Dizzy Gillespie - Salt Peanuts (1942)
今日はね、ソルトピーナッツのことを話そうと思って。―――そう、食べ物のピーナッツ、美味しいんですけどね。そうじゃなくて、ジャズのことよ。
これ、聞いたことある?
歌詞は「ソルトピーナッツ」だけというシンプルなジャズ。ちょっと、笑うよね。これでいいの?って思わない?
とはいえ、モダンジャズ代表作の一つ、私はけっこう好きなので、今夜はピックアップしてみましたよ。

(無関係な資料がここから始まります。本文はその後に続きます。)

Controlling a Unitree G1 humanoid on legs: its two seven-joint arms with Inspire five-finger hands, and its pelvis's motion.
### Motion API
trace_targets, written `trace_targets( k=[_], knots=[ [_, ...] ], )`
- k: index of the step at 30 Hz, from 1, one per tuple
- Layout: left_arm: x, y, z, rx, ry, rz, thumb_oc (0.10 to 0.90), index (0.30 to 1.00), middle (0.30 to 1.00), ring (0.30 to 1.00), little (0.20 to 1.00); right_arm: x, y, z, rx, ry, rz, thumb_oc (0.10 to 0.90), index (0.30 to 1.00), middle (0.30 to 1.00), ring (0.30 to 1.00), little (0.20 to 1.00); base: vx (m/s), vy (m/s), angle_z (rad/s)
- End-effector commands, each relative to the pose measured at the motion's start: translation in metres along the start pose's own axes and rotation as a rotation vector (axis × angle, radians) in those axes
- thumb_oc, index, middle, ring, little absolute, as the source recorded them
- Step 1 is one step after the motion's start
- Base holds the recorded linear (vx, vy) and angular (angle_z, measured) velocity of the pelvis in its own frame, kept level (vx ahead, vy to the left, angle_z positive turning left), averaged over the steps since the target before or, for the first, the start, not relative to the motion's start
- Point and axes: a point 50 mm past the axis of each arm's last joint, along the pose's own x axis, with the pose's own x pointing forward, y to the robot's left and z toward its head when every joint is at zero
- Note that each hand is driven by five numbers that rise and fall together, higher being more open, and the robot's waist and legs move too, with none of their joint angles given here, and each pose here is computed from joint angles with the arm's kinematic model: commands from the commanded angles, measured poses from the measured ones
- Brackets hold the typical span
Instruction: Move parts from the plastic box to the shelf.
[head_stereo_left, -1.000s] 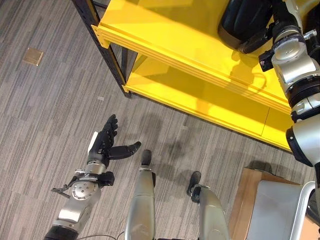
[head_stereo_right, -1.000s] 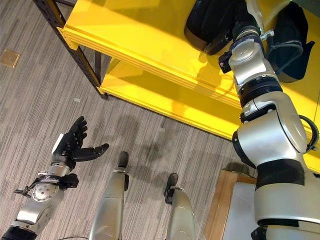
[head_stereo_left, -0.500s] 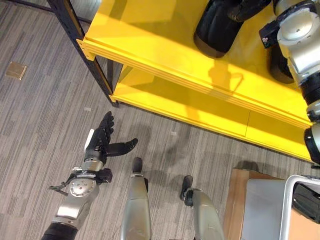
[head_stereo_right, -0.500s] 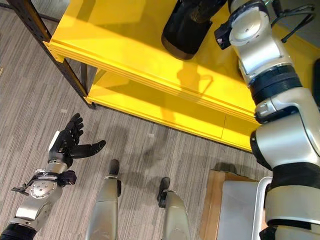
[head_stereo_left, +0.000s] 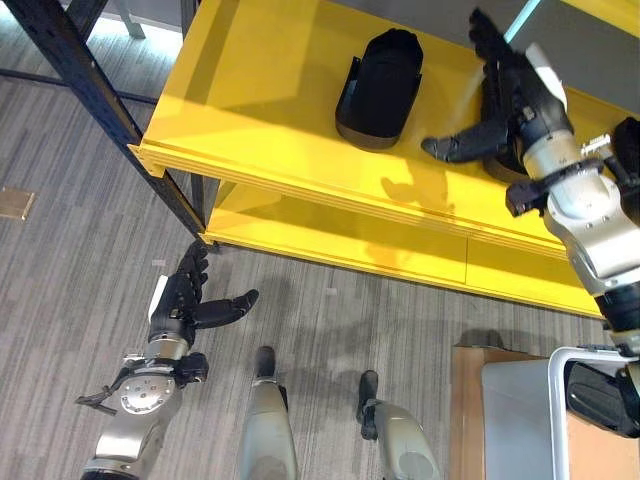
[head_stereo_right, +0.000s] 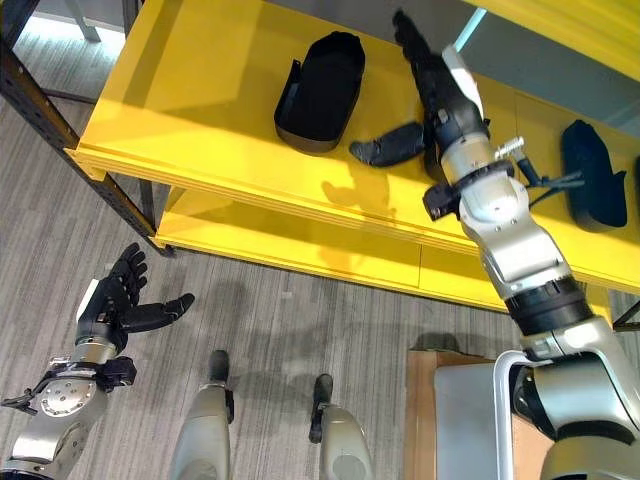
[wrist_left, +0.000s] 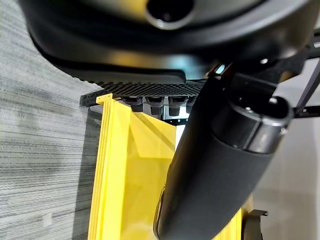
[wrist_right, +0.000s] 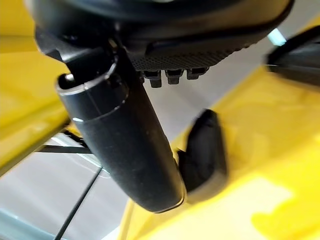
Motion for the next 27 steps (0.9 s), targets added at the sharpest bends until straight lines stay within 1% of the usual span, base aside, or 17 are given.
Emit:
trace_targets(
  k=[1,2,4,7,9,13,19,27],
  knots=[
    [-0.014,-0.006,0.011,0.023,-0.087,-0.061,0.9,1.0,1.0,1.0,1.0,-0.015,-0.014,0.016,0.08,-0.122,0.016,0.9,1.0,1.0,1.0,1.0,0.06,-0.027,0.05],
    [-0.014,-0.006,0.011,0.024,-0.085,-0.063,0.9,1.0,1.0,1.0,1.0,-0.016,-0.014,0.016,0.081,-0.12,0.015,0.9,1.0,1.0,1.0,1.0,0.05,-0.025,0.03],
    [-0.017,-0.007,0.009,0.021,-0.077,-0.066,0.9,1.0,1.0,1.0,1.0,-0.03,-0.013,0.004,0.111,-0.081,0.025,0.9,1.0,1.0,1.0,1.0,0.05,-0.015,0.01],
    [-0.02,-0.008,0.003,0.018,-0.055,-0.065,0.9,1.0,1.0,1.0,1.0,-0.042,-0.014,-0.004,0.118,-0.048,0.028,0.9,1.0,1.0,1.0,1.0,0.06,-0.005,0.06],
    [-0.024,-0.011,-0.003,-0.004,-0.035,-0.057,0.9,1.0,1.0,1.0,1.0,-0.049,-0.009,-0.007,0.158,-0.044,0.039,0.9,1.0,1.0,1.0,1.0,0.06,0.011,0.04],
    [-0.026,-0.015,-0.009,-0.023,-0.013,-0.052,0.9,1.0,1.0,1.0,1.0,-0.058,-0.003,-0.011,0.172,-0.045,0.032,0.9,1.0,1.0,1.0,1.0,0.05,0.015,-0.01],
    [-0.028,-0.024,-0.016,-0.055,0.003,-0.05,0.9,1.0,1.0,1.0,1.0,-0.064,0.018,-0.015,0.243,-0.055,0.044,0.9,1.0,1.0,1.0,1.0,0.04,0.019,-0.06],
    [-0.026,-0.034,-0.021,-0.079,0.015,-0.042,0.9,1.0,1.0,1.0,1.0,-0.064,0.056,-0.024,0.403,-0.045,0.05,0.9,1.0,1.0,1.0,1.0,0.01,0.016,-0.08]
  ],
)
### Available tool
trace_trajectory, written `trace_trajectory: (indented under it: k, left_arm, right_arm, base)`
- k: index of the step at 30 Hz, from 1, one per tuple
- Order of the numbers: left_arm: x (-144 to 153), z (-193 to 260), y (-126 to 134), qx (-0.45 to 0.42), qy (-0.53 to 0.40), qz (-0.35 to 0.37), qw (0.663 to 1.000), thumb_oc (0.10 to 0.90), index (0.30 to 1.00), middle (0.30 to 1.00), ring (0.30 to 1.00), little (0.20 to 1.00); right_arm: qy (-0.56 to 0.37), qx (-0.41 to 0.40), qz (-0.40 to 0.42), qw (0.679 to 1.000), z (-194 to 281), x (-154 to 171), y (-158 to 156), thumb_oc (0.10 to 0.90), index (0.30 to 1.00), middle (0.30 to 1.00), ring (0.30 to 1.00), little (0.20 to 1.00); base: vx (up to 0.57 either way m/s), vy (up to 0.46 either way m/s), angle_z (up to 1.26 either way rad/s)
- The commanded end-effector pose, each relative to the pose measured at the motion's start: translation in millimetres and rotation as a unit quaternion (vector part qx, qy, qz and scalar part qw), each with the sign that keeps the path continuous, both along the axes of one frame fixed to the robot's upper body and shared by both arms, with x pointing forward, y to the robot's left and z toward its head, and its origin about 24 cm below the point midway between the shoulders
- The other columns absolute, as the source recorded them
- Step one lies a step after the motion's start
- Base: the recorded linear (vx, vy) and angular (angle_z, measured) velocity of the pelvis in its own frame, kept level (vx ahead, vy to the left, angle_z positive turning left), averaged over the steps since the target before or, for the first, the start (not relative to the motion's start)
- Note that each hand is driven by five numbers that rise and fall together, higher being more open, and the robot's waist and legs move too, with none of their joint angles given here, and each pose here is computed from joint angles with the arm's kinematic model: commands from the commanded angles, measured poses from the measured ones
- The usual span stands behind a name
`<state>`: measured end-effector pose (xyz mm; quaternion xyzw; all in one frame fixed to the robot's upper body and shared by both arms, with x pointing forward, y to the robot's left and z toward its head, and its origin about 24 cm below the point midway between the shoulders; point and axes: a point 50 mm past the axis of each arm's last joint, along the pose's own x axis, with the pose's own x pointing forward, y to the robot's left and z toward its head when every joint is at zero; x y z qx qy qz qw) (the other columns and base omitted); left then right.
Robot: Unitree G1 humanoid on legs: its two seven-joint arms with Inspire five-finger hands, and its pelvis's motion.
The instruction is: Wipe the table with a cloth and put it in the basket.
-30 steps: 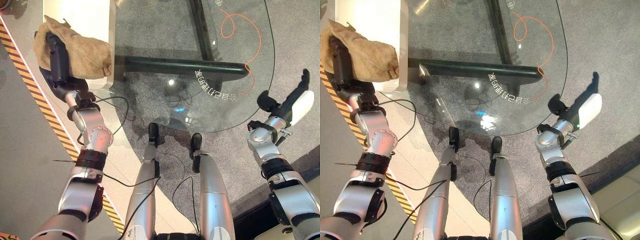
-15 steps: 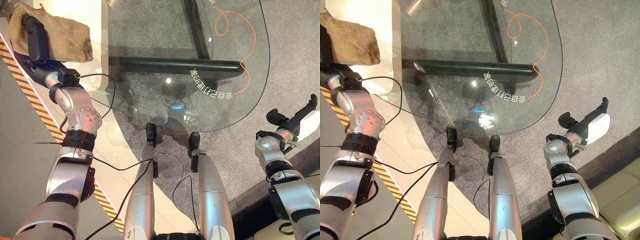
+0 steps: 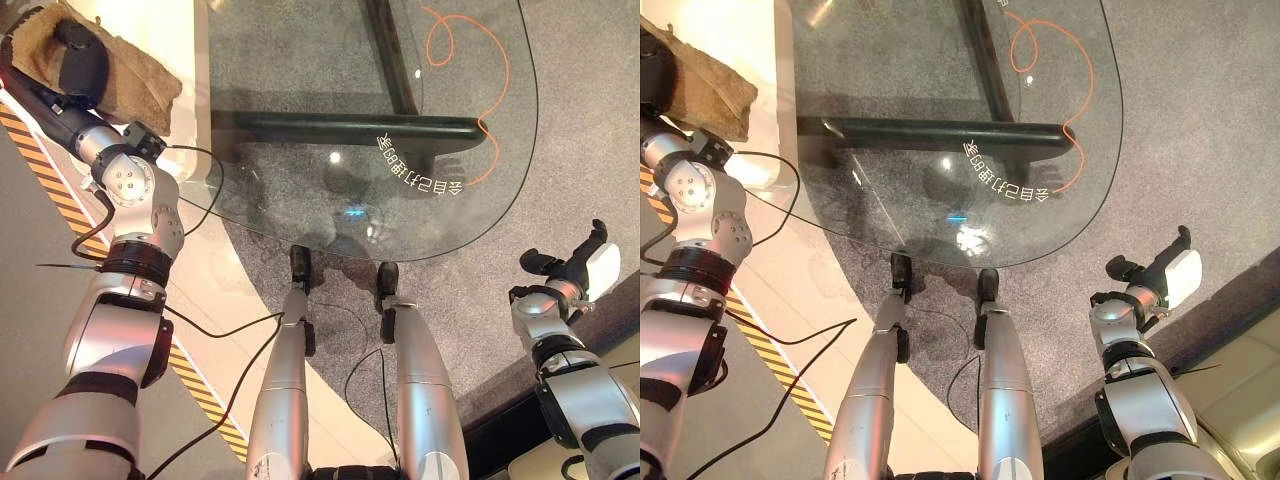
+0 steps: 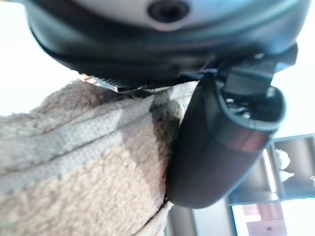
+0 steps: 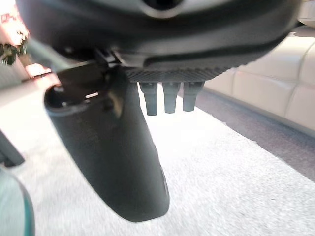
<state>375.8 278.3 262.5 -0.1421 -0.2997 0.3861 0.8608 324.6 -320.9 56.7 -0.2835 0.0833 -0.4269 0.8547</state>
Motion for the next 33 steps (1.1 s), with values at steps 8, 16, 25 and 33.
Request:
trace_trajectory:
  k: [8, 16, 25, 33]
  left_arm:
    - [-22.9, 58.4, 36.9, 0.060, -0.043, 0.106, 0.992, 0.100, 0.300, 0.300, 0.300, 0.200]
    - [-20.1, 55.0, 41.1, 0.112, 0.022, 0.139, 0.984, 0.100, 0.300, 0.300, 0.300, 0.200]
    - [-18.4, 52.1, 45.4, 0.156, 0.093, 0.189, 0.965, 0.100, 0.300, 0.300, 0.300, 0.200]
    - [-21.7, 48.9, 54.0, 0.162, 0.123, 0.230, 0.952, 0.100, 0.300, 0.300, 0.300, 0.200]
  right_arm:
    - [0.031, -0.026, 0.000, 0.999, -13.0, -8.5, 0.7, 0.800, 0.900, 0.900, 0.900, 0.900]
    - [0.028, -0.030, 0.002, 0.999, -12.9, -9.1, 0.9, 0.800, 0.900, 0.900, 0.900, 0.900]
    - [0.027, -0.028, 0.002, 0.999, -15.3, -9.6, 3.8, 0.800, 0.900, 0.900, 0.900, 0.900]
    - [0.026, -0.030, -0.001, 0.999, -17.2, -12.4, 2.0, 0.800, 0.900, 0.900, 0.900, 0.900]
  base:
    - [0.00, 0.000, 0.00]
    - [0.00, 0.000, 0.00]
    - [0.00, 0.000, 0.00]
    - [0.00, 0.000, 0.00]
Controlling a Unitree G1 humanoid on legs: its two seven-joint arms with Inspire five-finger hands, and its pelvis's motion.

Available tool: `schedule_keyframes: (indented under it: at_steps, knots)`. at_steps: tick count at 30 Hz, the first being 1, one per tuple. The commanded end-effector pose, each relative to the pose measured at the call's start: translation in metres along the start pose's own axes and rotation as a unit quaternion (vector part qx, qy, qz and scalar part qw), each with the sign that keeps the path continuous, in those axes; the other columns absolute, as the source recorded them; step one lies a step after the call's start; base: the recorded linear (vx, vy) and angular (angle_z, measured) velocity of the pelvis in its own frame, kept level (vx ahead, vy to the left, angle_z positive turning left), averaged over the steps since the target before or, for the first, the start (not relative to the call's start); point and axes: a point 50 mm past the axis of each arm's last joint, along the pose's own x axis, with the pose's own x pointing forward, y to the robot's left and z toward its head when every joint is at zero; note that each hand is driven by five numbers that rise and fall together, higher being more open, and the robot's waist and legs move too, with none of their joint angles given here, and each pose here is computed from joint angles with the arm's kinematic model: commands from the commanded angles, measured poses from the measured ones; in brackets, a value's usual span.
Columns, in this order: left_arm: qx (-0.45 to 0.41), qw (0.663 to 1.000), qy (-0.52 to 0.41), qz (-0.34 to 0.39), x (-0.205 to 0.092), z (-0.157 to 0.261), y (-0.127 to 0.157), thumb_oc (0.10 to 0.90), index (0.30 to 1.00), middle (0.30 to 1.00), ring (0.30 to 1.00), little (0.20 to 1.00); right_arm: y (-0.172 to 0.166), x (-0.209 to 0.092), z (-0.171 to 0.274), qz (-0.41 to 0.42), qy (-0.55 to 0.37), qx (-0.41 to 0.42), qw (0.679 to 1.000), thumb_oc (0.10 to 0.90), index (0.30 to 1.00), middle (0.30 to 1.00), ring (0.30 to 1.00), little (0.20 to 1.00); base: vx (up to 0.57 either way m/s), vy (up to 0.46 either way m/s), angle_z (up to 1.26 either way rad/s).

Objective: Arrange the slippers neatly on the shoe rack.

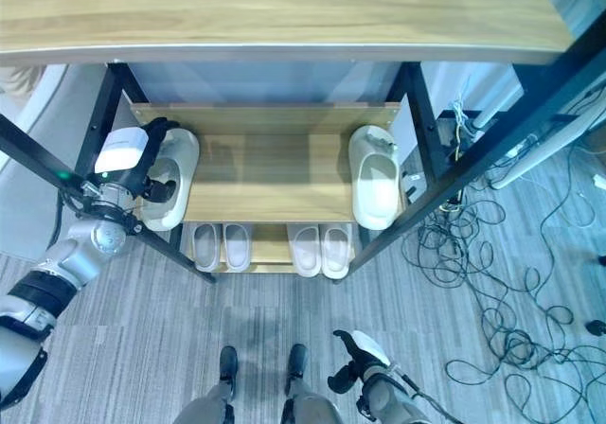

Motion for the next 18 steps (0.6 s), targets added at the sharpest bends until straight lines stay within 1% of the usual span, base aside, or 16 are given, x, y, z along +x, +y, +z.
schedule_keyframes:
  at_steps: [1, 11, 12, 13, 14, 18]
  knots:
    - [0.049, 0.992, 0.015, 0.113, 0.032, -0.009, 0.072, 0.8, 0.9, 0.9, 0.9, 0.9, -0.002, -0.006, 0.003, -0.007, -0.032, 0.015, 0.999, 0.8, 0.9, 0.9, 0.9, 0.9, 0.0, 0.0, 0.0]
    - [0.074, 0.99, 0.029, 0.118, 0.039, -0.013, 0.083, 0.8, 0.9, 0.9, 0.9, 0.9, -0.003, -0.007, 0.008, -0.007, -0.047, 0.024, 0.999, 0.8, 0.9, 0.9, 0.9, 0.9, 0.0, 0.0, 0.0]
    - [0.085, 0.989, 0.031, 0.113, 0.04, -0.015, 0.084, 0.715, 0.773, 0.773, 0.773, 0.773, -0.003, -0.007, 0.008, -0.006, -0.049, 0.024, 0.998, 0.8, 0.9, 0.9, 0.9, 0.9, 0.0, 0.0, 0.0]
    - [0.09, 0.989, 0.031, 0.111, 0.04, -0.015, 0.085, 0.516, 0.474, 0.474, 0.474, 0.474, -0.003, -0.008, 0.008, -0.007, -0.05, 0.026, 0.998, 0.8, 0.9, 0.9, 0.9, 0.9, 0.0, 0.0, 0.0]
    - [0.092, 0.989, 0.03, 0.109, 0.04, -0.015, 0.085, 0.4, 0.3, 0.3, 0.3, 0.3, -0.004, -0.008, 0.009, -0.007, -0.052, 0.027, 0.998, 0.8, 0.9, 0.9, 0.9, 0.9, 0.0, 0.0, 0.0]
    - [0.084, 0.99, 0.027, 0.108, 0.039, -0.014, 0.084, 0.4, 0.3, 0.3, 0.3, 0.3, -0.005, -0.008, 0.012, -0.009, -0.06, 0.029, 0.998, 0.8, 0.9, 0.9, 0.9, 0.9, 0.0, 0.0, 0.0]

ソルトピーナッツって「塩落花生」のことよね。ビール飲むと食べたくなる、アレね。そうなんですけど、でも、ジャズの逸品としてかっこいいんですよ、これが。
作曲したのはトランペット奏者でもあるDizzy Gillespie(ディジー・ガレスピー(1917-1993)、ジャズカテゴリーとしては「ビバップ(bebop)」に分類されるらしい。
ビバップ(bebop)について
実は私も今まであまりちゃんと理解していなかったのだけれど、ビバップ(bebop)はモダンジャズの様式の一つで、スイングジャズに対するものとして紹介されることもあるそうで。
特徴はテーマが演奏された後、そのあと自由なアドリブで曲が展開されていくという形式です。それって、よく聞くジャズのパターンだよね。
アドリブのアドリブで、テーマの原形が分からなくなるくらいにデフォルメされることもありますね。
ディジー・ガレスピー(Dizzy Gillespie)について
さて、うんちくは、まだ続きますよ。笑。
アフリカ系アメリカ人で、最初はトロンボーンから演奏を始めたらしいのだけれど、すぐにトランペットに転向したのだとか。上向きに曲がったトランペット(アップベル)と頬を膨らませて演奏する姿(実は特異体質)は、彼独特のスタイル。
1940年代から、より自由なジャズの演奏法に傾倒し、これがビバップの芽生えにつながったわけで。サックス奏者のチャーリー・パーカーとともに、モダンジャズの原形を築いたともいわれています。
ちなみに、この曲が作曲された同じ年、ディジー・ガレスピーはチュニジアの夜 (A Night in Tunisia)という曲も作曲しています。こっちの方が日本人には有名かも。
Dizzy Gillespie feat. Charlie Parker - A Night In Tunisia
この曲を聴いて「チュニジアって、どこにあるんだろう?」なんて、想像力を膨らませたのは私だけじゃないと思います。
ディジー・ガレスピーは、この時代のジャズ奏者にしては珍しく、彼は節度のある生活をしていたそうで(宗教上の理由により)。そのため、比較的長生きした方だといっていいのではないでしょうか。1993年すい臓がんにて他界、享年75歳。
ソルトピーナッツ(Salt Peanuts)のこと
この曲、実はアメリカ大統領だったジミー・カーターが、ホワイトハウスで開催されたジャズコンサートの中で歌ったこと(1978年)でも有名らしい、とWikiには書いてありました。大統領が「歌った」といっても、「ソルトピーナッツ!ソルトピーナッツ!」ってだけでしょうけど。
香港のセントラルというエリアに有名なピーナッツバー(ピーナッツパブとも)があってね、待ち合わせとかに時々使ってましたね。この曲を聴くと、そのバーのことを思い出しちゃいますね。
ピーナッツの殻がね、もうそこらへん、至る所に散らばっているんですよ。席に着くと、まずボウルたっぷりのピーナッツが運ばれてくる。これで「ああ、なるほどね」と納得するわけ。店の本当の名前は「ピーナッツバー」じゃあないと思うんだけど。
まあ、世界のどこに行っても、通称「ピーナッツバー」とかいうのはあるので、そういうパブを渡り歩くのも楽しいかもね。